Certified EMR / EHR (updated 10/13/2009)
If you are considering an EMR the next questions is what kind of an EMR. Do you want one that includes a practice management system? What about e-Prescribing? Well, you have to have one that is certified, right?
Well the first two questions are really just preferences, what will work for your practice best is what you should go with. But the answer to the third question, certified or not, is still up in the air, not that your EMR needs to be certified, but rather by whom? We know that to get federal stimulus money (if you accept medicare or in some instances 30% of your patients are medicaid patients) you need to have a certified EMR, but the decision has not been made yet as to whether or not CCHIT is in fact going to be the certifying body or simply one of the certifying bodies.
(A recent article states that CCHIT is the only certifing body - for now.(Click here to read the article wirtten by Carrie Vaughan, senior editor with HealthLeaders magazine.) But even the CCHIT organization can not guarantee that this will continue. On October 5, 2009 the Preliminary ARRA 2011 Certification Handbook was issued. In the welcome secion of the handbook is a letter from Mark Leavitt, MD, PhD Chair of CCHIT and co-signed by Alisa Ray, Executive Director of CCHIT, they state:
"CCHIT is currently an HHS recognized certification body, and expects to continue that status under the accreditation process yet to be developed by HHS/ONC; however we are unable to guarantee that outcome."
On October 7, 2009 CCHIT opened the the certification process up to EMR/EHR for certification for CCHIT Certified® 2011 & Preliminary ARRA 2011.

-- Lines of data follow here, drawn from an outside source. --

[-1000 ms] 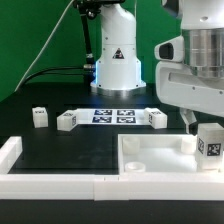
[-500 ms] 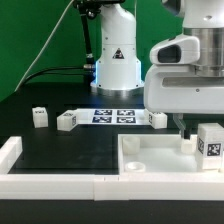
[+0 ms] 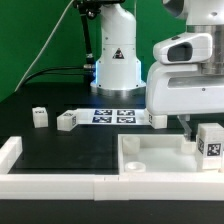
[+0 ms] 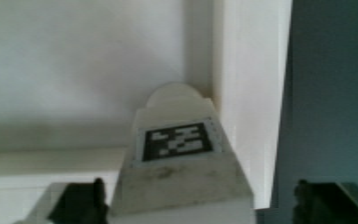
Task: Assemble one leg
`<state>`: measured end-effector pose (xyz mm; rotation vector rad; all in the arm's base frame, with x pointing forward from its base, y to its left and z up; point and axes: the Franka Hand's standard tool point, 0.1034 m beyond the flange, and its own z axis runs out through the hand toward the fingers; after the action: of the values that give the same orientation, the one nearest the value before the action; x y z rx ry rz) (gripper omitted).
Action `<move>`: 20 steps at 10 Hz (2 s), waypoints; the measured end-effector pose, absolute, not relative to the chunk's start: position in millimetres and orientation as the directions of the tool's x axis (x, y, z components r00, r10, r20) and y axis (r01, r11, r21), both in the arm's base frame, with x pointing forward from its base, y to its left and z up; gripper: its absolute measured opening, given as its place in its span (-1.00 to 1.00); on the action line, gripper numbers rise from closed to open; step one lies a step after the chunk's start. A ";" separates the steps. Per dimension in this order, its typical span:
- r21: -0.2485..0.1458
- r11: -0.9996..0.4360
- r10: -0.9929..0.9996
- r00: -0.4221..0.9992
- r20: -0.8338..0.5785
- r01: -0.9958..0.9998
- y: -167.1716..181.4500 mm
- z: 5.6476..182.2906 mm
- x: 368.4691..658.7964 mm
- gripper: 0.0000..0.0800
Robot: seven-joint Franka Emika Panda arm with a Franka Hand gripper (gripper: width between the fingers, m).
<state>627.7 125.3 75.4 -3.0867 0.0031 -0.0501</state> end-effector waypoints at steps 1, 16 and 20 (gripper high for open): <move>-0.054 -0.999 -0.003 0.999 0.032 -0.001 124.9 75.1 627.6 0.12; -0.056 -0.111 -0.991 0.115 -0.068 -0.992 126.5 71.4 625.3 -0.27; -0.058 -0.079 -0.993 0.083 -0.082 -0.995 127.2 71.2 625.7 -0.05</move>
Offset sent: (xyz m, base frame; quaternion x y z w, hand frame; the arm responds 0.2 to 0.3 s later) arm 0.0000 0.0000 0.0000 0.0000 0.0000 0.0899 0.9960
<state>625.7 127.2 71.2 -2.2374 2.0627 0.0317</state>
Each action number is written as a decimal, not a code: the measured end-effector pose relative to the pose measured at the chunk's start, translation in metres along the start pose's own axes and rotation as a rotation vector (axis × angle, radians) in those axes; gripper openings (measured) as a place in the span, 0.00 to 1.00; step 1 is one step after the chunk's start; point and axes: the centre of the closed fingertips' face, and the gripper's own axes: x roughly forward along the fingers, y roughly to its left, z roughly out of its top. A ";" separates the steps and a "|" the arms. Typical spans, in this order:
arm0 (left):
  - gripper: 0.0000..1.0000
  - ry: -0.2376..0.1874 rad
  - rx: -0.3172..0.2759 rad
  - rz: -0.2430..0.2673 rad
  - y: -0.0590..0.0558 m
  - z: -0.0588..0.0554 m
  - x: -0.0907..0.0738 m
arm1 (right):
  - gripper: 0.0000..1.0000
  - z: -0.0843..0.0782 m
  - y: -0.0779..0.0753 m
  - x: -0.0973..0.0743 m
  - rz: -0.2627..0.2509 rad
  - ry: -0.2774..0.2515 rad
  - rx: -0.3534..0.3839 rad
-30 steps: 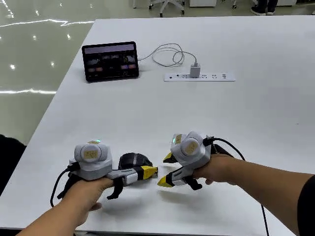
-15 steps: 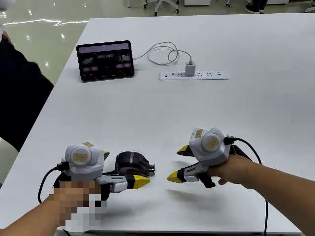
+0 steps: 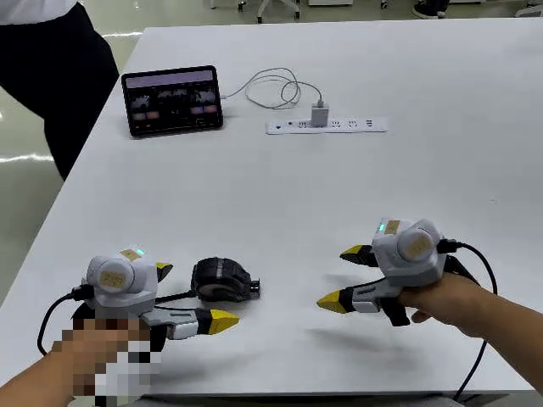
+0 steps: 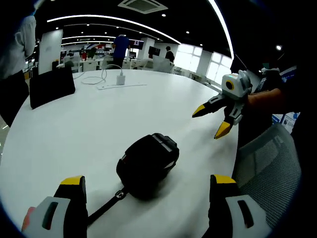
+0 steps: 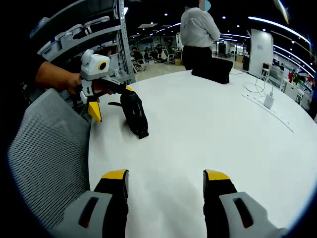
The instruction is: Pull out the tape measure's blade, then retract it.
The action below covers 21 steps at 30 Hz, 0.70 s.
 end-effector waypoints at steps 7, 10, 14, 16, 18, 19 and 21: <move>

Preliminary ARRA 2011 certified technology is only inspected to meet applicable proposed Federal standards for certified EHR technology to support the 2011-2012 incentives under the American Recovery and Reinvestment Act of 2009 (ARRA). The Certification Facts™ label describes which meaningful use objectives are supported by the technology.
The ARRA certification component of both programs is considered Preliminary because the definitions of meaningful use, criteria, and standards have been proposed but not yet finalized by the US Department of Health and Human services (HHS).

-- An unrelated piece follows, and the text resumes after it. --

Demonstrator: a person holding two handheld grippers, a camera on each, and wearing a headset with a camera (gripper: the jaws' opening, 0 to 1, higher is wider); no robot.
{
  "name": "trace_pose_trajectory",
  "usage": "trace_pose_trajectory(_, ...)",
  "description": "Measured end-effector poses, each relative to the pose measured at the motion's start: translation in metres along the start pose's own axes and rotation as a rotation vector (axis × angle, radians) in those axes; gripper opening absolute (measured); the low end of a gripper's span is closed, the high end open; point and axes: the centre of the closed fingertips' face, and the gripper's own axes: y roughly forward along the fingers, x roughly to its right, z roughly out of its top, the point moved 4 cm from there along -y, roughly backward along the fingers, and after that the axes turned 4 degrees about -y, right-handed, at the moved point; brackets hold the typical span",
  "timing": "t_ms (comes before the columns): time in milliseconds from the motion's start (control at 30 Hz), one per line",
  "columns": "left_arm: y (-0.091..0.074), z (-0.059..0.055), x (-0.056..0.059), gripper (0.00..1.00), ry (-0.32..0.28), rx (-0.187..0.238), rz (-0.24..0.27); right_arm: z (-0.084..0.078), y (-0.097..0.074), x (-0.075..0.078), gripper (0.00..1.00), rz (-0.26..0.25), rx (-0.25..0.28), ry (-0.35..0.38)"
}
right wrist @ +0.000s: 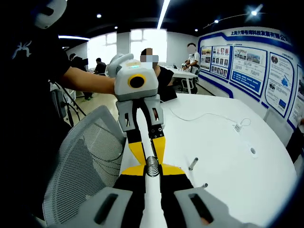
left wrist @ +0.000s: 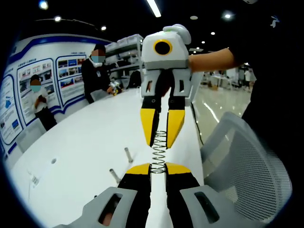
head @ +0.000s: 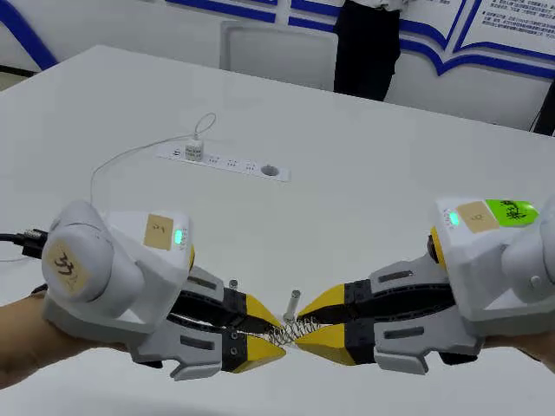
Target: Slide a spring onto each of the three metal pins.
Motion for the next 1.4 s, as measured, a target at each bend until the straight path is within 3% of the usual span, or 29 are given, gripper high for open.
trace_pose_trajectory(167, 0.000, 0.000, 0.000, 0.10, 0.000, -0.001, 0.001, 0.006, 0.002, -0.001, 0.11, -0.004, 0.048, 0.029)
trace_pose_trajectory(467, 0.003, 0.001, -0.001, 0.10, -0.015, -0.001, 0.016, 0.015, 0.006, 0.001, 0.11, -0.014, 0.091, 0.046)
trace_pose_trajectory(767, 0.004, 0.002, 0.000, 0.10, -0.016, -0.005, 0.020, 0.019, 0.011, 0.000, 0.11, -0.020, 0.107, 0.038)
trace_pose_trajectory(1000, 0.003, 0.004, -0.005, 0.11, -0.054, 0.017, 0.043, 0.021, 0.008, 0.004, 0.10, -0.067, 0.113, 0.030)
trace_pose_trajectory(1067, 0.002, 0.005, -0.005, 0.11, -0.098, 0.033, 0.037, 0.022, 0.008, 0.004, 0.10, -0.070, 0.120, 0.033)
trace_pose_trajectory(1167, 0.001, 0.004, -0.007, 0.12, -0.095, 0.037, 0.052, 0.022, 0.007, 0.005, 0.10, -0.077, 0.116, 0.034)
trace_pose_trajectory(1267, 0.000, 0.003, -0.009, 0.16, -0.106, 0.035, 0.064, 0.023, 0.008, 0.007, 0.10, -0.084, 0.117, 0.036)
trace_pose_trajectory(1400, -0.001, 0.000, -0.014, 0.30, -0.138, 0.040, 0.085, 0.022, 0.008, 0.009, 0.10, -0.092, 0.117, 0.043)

Well, most people will say that you should get a system that is already certified and ready to go today a one stop shop for everything. A certified system will provide the physician with the ability to see patients and go through their clinic day with relative ease and get the extra benefit of the stimulus funds, both the PM and The EMR/EHR will communicate with each other, and work seamlessly. Right? Well, not necessarily. Just because a software product is certified (we will refer certified as a CCHIT certified product) doesn't mean that the EMR/EHR is a responsive and useable software program.

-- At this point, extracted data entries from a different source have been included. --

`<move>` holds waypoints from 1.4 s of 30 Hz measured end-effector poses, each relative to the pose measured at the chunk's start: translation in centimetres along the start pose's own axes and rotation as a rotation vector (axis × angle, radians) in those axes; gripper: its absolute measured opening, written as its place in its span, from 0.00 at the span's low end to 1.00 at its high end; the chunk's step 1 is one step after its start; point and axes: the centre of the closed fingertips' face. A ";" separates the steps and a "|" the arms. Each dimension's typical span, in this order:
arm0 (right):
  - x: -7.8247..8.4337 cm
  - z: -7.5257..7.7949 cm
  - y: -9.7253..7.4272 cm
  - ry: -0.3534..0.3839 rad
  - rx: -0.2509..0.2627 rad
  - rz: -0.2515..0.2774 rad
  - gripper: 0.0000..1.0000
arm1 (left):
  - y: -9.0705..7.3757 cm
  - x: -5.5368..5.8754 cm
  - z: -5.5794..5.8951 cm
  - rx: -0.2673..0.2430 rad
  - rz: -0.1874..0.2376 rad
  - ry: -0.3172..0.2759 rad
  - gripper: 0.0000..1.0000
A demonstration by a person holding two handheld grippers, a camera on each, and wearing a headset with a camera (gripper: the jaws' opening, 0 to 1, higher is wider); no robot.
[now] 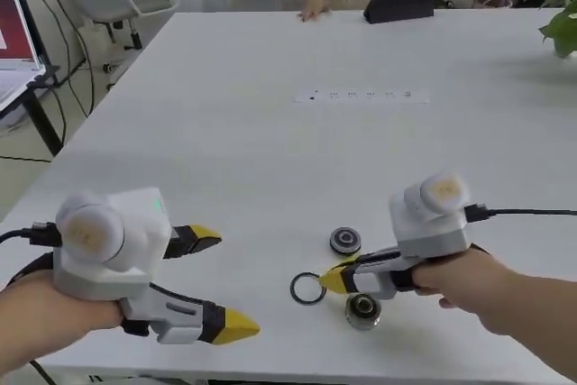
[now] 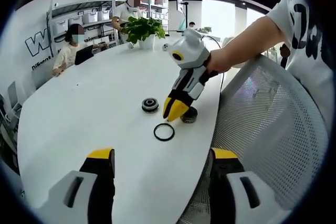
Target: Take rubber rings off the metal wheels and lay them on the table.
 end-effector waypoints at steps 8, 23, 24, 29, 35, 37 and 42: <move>-1.0 0.0 -1.3 -0.014 -0.005 0.043 0.12 | 0.0 -0.8 -0.4 -0.004 0.004 0.016 0.69; -2.0 1.8 -3.7 -0.042 0.036 0.102 0.15 | 0.6 -2.0 -1.2 0.004 0.007 0.033 0.68; -2.0 2.0 -3.9 -0.043 0.040 0.104 0.15 | 0.7 -2.1 -1.2 0.005 0.009 0.033 0.67; -2.0 3.0 -4.4 -0.048 0.065 0.117 0.16 | 1.1 -2.7 -1.4 0.007 0.014 0.034 0.67; -1.8 4.0 -4.7 -0.051 0.088 0.126 0.17 | 1.6 -3.0 -1.7 0.011 0.010 0.034 0.65; -1.8 4.2 -4.8 -0.056 0.094 0.128 0.17 | 1.8 -3.1 -1.9 0.011 0.011 0.034 0.65; -1.5 4.9 -4.8 -0.077 0.111 0.131 0.18 | 2.5 -3.2 -2.5 0.016 0.012 0.032 0.63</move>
Point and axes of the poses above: the centre of the closed fingertips' face, and the gripper's own axes: y roughly forward along the fingers, z roughly to its right, x roughly out of its underside, and after that the axes turned 10 degrees about x, right-handed
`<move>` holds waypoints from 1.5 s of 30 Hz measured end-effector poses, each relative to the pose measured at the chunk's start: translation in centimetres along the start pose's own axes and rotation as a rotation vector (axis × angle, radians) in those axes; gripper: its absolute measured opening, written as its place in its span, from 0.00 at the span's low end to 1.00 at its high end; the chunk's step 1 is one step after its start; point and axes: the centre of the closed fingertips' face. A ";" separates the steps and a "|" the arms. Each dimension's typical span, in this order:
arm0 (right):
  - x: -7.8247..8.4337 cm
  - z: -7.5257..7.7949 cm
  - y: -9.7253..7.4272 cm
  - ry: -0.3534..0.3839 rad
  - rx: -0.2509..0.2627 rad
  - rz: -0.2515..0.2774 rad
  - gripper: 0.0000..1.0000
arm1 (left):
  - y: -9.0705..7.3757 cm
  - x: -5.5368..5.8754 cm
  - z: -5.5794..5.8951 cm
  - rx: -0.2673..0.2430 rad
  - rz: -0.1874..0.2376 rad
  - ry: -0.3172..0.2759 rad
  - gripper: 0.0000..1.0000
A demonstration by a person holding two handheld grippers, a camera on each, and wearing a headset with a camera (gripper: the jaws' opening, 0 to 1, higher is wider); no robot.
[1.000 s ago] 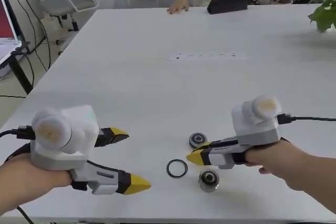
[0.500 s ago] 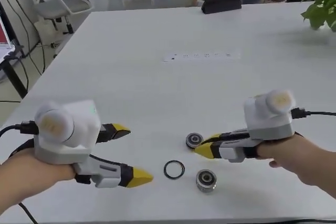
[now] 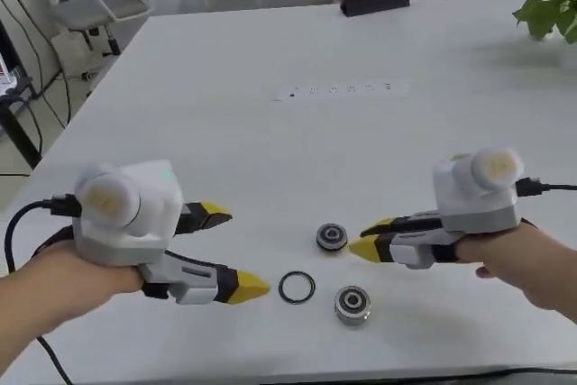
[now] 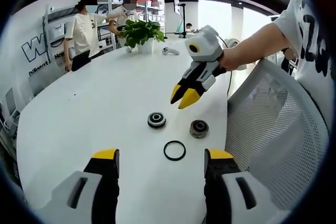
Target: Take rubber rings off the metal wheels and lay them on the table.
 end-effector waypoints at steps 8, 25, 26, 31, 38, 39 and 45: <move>0.6 1.1 0.2 -0.053 0.023 -0.001 0.20 | 0.9 -0.3 -1.2 0.006 -0.002 -0.005 0.60; 1.0 1.7 1.3 -0.120 0.018 0.003 0.28 | 3.8 0.4 -2.4 0.056 -0.042 -0.025 0.53; 1.0 1.7 1.4 -0.125 0.016 0.005 0.29 | 3.9 0.4 -2.5 0.057 -0.042 -0.025 0.53; 0.8 1.9 1.8 -0.143 0.013 0.010 0.30 | 4.7 0.1 -3.1 0.065 -0.039 -0.030 0.52; 0.9 2.0 2.4 -0.168 0.007 0.005 0.31 | 5.7 -0.3 -3.4 0.075 -0.037 -0.031 0.50; 1.0 1.9 2.5 -0.171 0.006 0.003 0.32 | 5.9 -0.3 -3.5 0.077 -0.037 -0.033 0.50; 1.0 1.6 2.7 -0.182 -0.006 0.001 0.33 | 7.0 -0.7 -3.3 0.092 -0.029 -0.047 0.47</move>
Point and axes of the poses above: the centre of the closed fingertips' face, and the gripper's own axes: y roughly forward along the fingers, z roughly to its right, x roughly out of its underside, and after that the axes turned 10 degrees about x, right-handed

If we say that the goal of a Certification is about increasing the successful adoption of EMR/EHR systems, and thereby cut down on cost and increase the productivity of the healthcare system. Sadly, certification has not been shown to decrease EMR/EHR implementation failures. In fact, some people have argued that it may in fact increase the number of EMR/EHR implementation failures. The fact is that certification does nothing to ensure the USABILITY of an EMR/EHR.
Brian Klepper an analyst, consultant, columnist and speaker who is focused on the policy and market dynamics of US health care's deepest problems, recently stated the commission charged with certifying health information technology is unduly influenced by legacy vendors whose concern for their own welfare is threatening the success of the national HIT initiative. To read the article click here.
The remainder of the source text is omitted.